New York City Reported Crimes Incidents
While I was preparing to travel to New York City to join the NYC Data Science Academy. The thirst to know more about the city grew rapidly in me, and I started searching for more information in many fields, especially about how safe is new york city !!
New York City is one of the largest and most recognized cities globally, made from a combination of neighborhoods forming the five main boroughs: Manhattan, Queens, Brooklyn, the Bronx, and Staten island with a population of 8.4 million citizens.
As part of my first project which is mainly manipulating a chosen data set using the appropriate tools in pythons such as Pandas which is an open source Python package that is most widely used for data science/data analysis and machine learning tasks, I decided to work on the NYCPD crime complaints data set.
This dataset includes all valid felony, misdemeanor, and violation crimes reported to the New York City Police Department (NYPD) from 2006 to the end of the year (2020). and can be found on the NYCOpenData website.
Importing the dataset
The file is imported using the read_csv command in pandas which reads the original file and assigns it into a data frame in order to manipulate it.

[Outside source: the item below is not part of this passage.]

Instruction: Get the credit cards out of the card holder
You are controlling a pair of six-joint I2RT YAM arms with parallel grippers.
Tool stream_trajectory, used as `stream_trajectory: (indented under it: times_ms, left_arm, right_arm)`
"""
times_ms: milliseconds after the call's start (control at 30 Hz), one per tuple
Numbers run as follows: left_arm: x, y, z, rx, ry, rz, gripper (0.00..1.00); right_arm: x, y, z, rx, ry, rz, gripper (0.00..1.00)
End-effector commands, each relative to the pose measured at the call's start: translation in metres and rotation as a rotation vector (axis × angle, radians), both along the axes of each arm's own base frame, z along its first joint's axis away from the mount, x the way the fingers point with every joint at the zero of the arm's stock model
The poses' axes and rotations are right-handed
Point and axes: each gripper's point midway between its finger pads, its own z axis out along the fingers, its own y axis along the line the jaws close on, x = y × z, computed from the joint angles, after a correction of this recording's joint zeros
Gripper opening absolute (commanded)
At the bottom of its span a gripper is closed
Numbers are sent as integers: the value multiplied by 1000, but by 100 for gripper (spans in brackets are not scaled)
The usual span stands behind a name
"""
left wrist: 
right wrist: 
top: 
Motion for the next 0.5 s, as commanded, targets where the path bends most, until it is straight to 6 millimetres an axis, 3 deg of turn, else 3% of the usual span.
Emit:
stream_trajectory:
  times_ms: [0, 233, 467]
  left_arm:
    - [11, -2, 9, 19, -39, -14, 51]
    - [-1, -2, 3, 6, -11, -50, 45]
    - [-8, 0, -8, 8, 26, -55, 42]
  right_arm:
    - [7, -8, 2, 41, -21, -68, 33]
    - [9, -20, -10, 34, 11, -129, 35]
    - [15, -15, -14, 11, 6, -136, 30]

Then describing the data and displaying the shape and the null values in each column - using the isna function - as the following:
and the null values total number and percentage out of all the data.

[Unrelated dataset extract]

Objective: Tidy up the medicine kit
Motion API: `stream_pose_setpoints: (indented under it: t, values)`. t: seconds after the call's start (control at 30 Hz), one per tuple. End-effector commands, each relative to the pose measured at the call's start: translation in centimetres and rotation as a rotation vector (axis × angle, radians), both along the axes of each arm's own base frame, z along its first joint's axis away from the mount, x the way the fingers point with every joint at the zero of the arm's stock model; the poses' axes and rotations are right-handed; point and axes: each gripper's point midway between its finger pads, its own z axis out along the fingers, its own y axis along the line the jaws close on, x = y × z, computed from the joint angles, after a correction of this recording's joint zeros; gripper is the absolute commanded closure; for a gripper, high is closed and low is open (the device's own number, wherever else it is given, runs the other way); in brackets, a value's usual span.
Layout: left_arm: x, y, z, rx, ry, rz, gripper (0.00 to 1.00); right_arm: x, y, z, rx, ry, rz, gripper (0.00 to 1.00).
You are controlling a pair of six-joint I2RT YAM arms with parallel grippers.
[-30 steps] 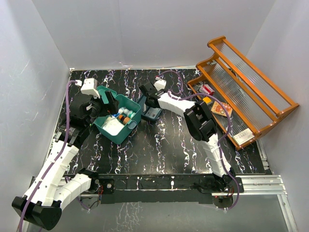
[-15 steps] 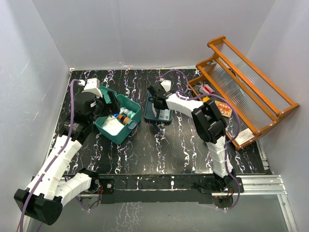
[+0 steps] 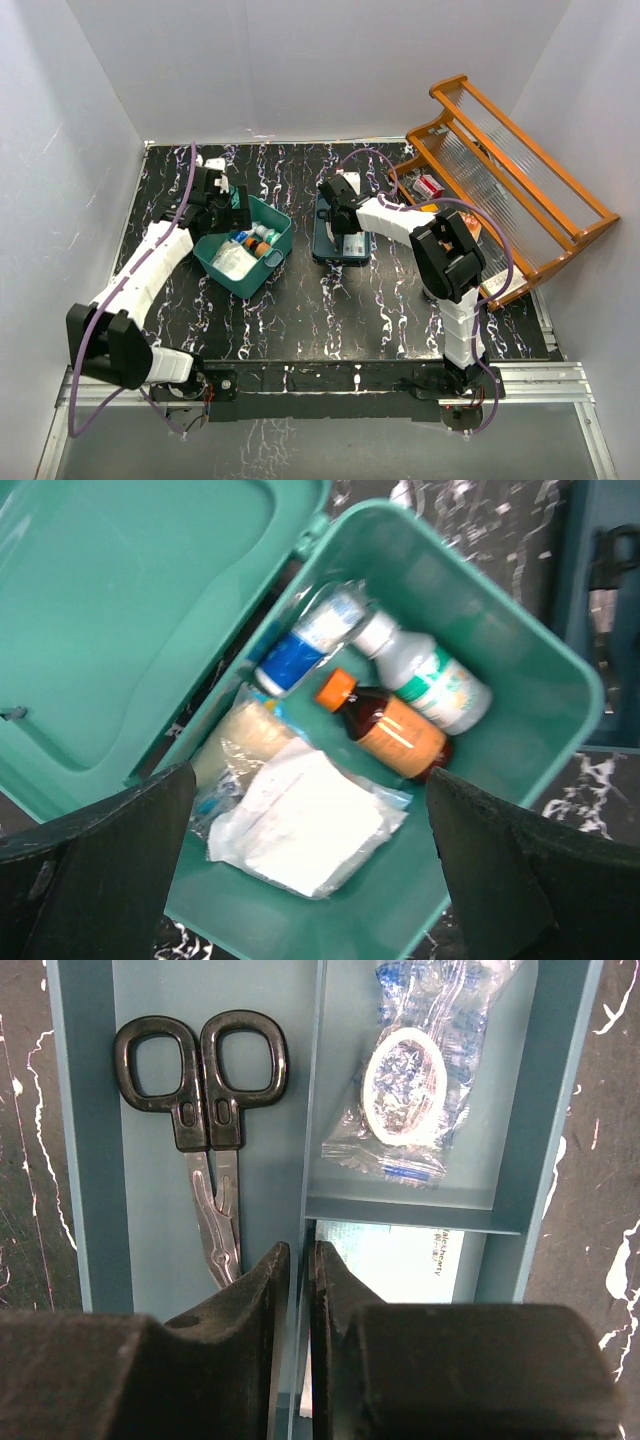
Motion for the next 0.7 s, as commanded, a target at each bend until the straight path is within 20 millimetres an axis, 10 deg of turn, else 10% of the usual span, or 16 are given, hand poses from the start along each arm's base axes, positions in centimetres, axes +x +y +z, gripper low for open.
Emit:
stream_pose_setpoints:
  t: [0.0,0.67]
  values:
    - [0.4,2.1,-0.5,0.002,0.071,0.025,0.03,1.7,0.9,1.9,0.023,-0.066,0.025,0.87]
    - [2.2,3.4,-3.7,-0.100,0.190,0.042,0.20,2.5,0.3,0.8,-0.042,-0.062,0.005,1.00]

Cleaning and Tuning the dataset
As a start, most columns used in this project have been cleaned of their empty or unknown values - using the dropna function- and some other columns are validated based on specific criteria as the following :
- Age Groups: by having a positive number age group and a valid range up to 13o years old.
- Race: by the race groups of BLACK, WHITE HISPANIC, WHITE, ASIAN / PACIFIC ISLANDER, BLACK HISPANIC, AMERICAN INDIAN/ALASKAN NATIVE, OTHER.
- GENDER: by grouping them into MALES, FEMALES, and OTHER.
- Borough: by the five main boroughs in new york city.
unused columns were deleted and the rest of the columns were renamed into more readable names, for example: 'LAW_CAT_CD' to 'Crime_Category', 'CMPLNT_FR_DT' to 'Occurance_Date' etc.
the crime type column values were renamed also to a general group name using the str.contains method.
the newly cleaned data set was assigned to a new data set called new_df with a total number of 5,373,251 records and 11 columns.
The Analysis and Visualization
1. In General crimes analysis
using the value_counts method and some basic mathematical calculations the following results were found.
as we see below Women have been more exposed to crimes than any other gender type by at least 10%.
and here are the top 10 crimes reported in NYC.
it's easy to notice that LARCENY is the most frequent crime to be committed in NYC ( 25%) followed by OFFENCES (23%).
on the other hand, BROOKLYN has the highest number of crime occurrences with almost 1.6 million reports as demonstrated below.
2. Crime time analysis
In order to get a clear idea about crime occurrences over all years, the following analysis and graphs were created . as shown below the graph shows the total number of crimes distributed by each year.
According to the split view of crimes above we can see that the crime rate was declining in general by a small percentage from the year 2006 up to 2018 then the curve started to flip up after probably due to the Covid-19 pandemic which occurred in late 2019 and onward.
At last, as shown below crimes tend to happen more in the summer in July and August and much less in February. it might be a valid point to correlate the crime rate with the tourism season in NYC.
3. A deeper look into a specific crime
As part of the analysis, I decided to dig deeper specifically into the Assault crime and learn more about it. the following result was found to the matter.
According to the graphs above, 60% of assaults happened to Black (45%) and White Hispanic (26%) Males mostly between the age of 25 to 44 with most of these incidents happening in Brooklyn and The Bronx (60% of all incidents ).
Recommendations and Future works
From previous analysis and overview, we can see the rate of crime distribution among several attributes such as age groups, race, borough, and crime types over the years.
The analysis concentrated on the victim's side due to the lack of solid data about the suspects. though I highly recommend the NYPD re-assess their patrol routines in certain parts of NYC such as Brooklyn and certain times of the year like summer. also important to update the records list with more specific information such as the exact place and location and the type of injuries or the value of stolen goods.
In future work, I intend to add more attributes to my analysis such as longitude and latitude in order to create a heat map of crime occurrences and add the population factor of every borough to the analysis equation. keeping in mind adding more functionalities to the analysis and new factors and comparisons similar to investment rate versus the crime rates in certain areas of NYC.